Le procès intenté au businessman Rafiq Peermamode dans l’affaire Bel-Air Sugar Estate tire à sa fin. Les avocats des deux parties présenteront demain les plaidoiries, marquant ainsi la fin du procès qui a duré plus d’un an. Rafiq Peermamode est accusé d’avoir demandé un pot-de-vin d’un million d’euros pour qu’il puisse obtenir un bail sur les Pas Géométriques.
Dans sa déposition consignée le 4 avril dernier, le businessman avait nié tout acte de corruption et avait expliqué que ce jour-là il avait accompagné un certain Patrick Rountree avec le président de Bel-Air Sugar Estate au bureau de l’ancien ministre Asraf Dulull pour une réunion. Rafiq Peermamode estime que les allégations de pot-de-vin pourraient être un acte de vengeance contre lui. Il aurait à maintes reprises rencontré Anil Nemchand, le principal témoin de la poursuite, celui à qui il aurait demandé un pot-de-vin d’un million euros pour qu’il puisse obtenir un bail sur les Pas Géométriques.

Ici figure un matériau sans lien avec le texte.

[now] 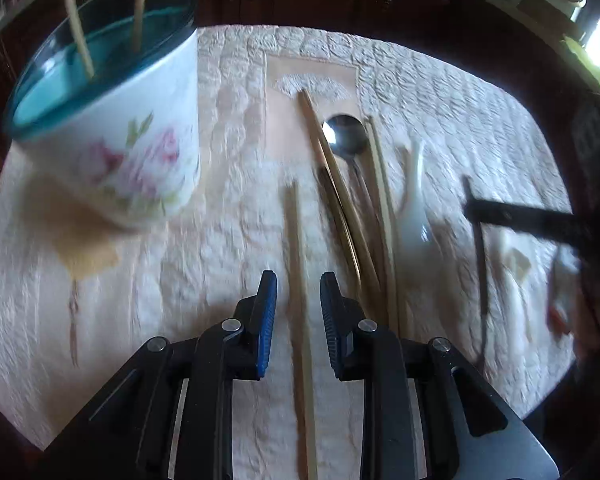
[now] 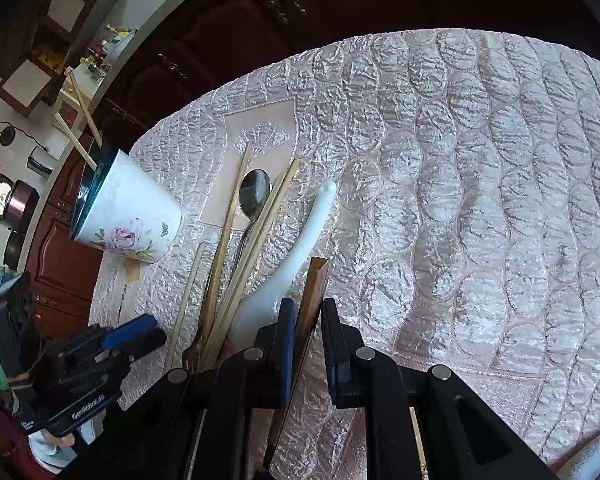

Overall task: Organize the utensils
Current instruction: 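Grasp the brown-handled fork with the right tool while the left tool grasps a chopstick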

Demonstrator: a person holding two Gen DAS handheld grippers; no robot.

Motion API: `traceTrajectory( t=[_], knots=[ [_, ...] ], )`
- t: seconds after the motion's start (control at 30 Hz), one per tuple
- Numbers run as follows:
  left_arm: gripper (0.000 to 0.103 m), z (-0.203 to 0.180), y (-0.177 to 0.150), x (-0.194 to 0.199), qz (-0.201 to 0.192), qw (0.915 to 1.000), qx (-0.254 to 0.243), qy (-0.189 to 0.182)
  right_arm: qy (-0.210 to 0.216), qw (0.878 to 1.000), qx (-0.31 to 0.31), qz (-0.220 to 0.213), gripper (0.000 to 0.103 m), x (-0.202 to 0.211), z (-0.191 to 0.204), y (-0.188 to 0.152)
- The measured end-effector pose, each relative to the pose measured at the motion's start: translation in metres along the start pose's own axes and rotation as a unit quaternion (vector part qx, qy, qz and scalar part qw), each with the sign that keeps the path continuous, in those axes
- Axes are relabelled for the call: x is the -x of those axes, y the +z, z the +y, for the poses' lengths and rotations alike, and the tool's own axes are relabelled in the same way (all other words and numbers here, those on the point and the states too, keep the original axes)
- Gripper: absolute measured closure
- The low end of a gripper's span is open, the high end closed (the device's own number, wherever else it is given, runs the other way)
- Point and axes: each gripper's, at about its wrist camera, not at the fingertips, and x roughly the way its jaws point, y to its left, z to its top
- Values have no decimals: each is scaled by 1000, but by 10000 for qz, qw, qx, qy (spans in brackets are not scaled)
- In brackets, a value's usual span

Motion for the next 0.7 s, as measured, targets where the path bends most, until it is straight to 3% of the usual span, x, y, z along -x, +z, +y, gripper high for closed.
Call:
traceTrajectory(
  t=[0.17, 0.3, 0.37, 0.4, 0.7],
  knots=[
    [82, -4, 24, -27, 60, 9997, 29, 226, 28, 10000, 15, -57, 91, 7, 0, 4],
    [82, -4, 29, -38, 166, 9997, 12, 200, 33, 9999, 50, -92, 91, 13, 2, 7],
    [99, -1, 29, -37, 173, 9998, 0, 91, 38, 9999, 78, -131, 91, 18, 4, 7],
    [99, 1, 29, -36, 164, 9999, 23, 36, 34, 9998, 93, -161, 91, 20, 6, 8],
    [99, 28, 10, 46, -394, 9982, 193, -412, 118, 9971, 481, -581, 94, 66, 43, 7]
  ],
)
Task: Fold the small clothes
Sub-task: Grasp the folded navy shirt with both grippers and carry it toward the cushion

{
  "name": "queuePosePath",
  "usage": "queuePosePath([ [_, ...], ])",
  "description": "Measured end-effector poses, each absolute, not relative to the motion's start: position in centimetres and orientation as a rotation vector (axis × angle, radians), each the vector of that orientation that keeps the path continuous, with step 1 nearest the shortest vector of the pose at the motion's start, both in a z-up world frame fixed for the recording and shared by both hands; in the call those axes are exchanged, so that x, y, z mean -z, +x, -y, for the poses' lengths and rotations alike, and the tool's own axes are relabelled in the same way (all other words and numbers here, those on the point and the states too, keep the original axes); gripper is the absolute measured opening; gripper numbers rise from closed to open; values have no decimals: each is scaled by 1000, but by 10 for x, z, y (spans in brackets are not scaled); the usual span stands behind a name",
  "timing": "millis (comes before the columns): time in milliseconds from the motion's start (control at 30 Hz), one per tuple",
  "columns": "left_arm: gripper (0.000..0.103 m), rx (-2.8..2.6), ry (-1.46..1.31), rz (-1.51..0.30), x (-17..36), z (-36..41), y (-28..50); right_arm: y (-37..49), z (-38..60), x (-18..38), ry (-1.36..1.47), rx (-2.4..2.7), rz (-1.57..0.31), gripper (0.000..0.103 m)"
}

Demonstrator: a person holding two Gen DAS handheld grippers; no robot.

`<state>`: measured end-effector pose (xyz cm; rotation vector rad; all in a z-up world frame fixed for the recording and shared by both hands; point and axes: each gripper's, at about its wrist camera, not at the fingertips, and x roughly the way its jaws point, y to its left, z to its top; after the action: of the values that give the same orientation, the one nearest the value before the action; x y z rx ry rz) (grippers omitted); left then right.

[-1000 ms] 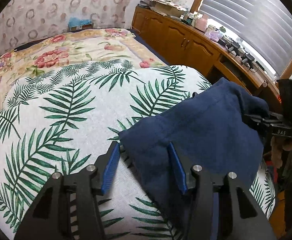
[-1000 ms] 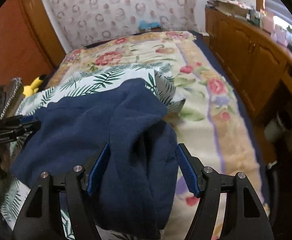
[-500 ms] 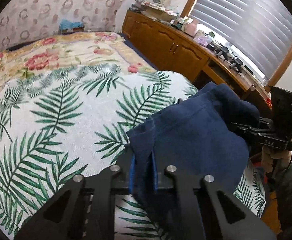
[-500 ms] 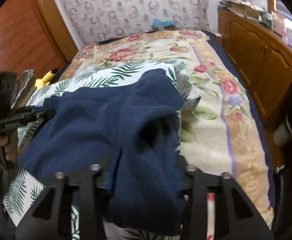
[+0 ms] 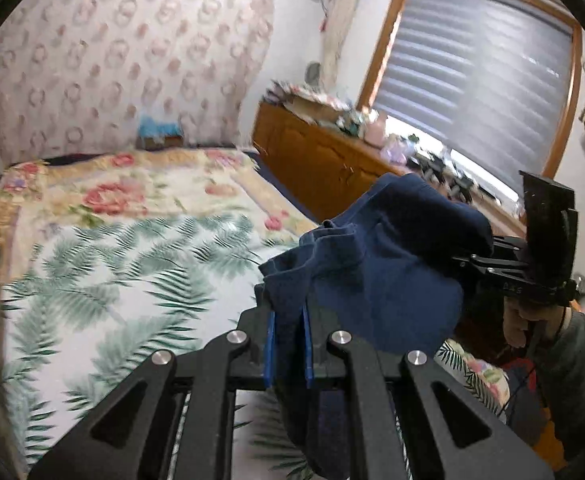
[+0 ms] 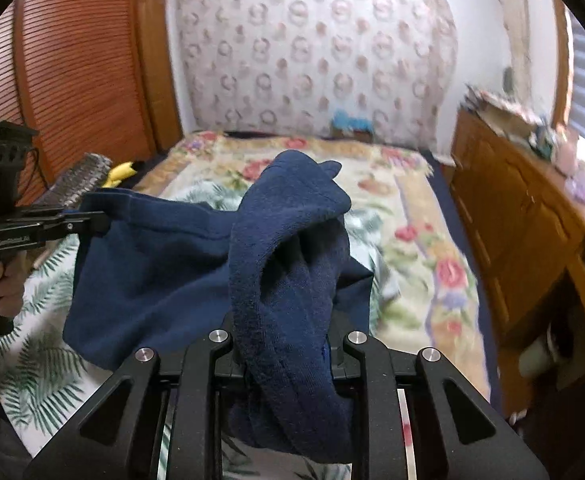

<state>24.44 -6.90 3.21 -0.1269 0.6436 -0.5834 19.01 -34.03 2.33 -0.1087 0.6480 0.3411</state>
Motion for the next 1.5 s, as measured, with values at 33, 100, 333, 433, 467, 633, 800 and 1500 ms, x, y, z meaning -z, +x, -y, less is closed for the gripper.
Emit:
queuePosePath([
  [33,8,562,-127,-628,-37,55,239,193,331,-28,-120,-359,-637,21],
  [100,8,508,-121,-600,-45,26,229,200,307,-38,-146,-408,-615,21],
  [333,8,314,-133,-518,-63,-79,192,232,197,-62,-241,-599,-548,21],
  [433,8,242,-144,-491,-66,-117,181,243,149,-72,-274,-670,-522,21],
  [467,8,221,-151,-483,-66,-128,178,247,132,-75,-291,-695,-512,21],
  [633,8,133,-181,-463,-57,-173,168,267,63,-79,-373,-769,-495,21],
  [800,8,48,-198,-457,-42,-200,163,285,4,-77,-462,-837,-491,21],
  [1500,11,-152,-264,-583,20,-252,150,364,-150,-21,-603,-793,-603,48],
])
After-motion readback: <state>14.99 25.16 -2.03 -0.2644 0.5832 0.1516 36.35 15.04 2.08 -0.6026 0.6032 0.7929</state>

Rappelons par ailleurs que les juges Eddy Balancy et Asraf Caunhye avaient cassé en octobre 2012 le ruling de la cour criminelle intermédiaire selon lequel Rafiq Peermamode ne pouvait être poursuivi dans une affaire de trafic d’influence. La cour criminelle intermédiaire avait trouvé qu’au moment du délit il n’y avait aucune loi sous laquelle il pouvait répondre d’une quelconque accusation. Le procès a ainsi repris. L’affaire remonte à mars 2006. Selon l’acte d’accusation, un cadre de la compagnie Bel-Air Sugar Estate (BASE), Anil Nemchand, a affirmé que Rafiq Peermamode se serait présenté à la compagnie sucrière en exigeant un million d’euros pour exercer son influence sur le ministre des Terres de l’époque, Asraf Dulull. La compagnie envisageait de se lancer dans un projet IRS. L’accusé aurait aussi demandé la somme de Rs 50 millions en vue de faire avancer le dossier qui été supposément en suspens au ministère. Rafiq Peermamode est poursuivi par l’Independent Commission against Corruption (ICAC) sous l’article 2 de la Prevention of Corruption Act (PoCA) amendée en 2006. La défense avait présenté au procès une motion réclamant l’annulation de l’acte d’accusation. Elle s’était appuyée sur le fait que la loi votée en 2002 fait mention des délits commis hors du territoire mauricien et que ce n’est qu’en avril 2006, soit après le délit allégué, qu’elle a été modifiée pour la rendre applicable à Maurice. La cour avait donné raison à la défense mais l’ICAC et le DPP avaient fait appel. Les juges Eddy Balancy et Asraf Caunhye ont estimé, quant à eux, que l’esprit du législateur, en votant le bill présenté en 2002, était de punir les coupables de fraudes commises à Maurice.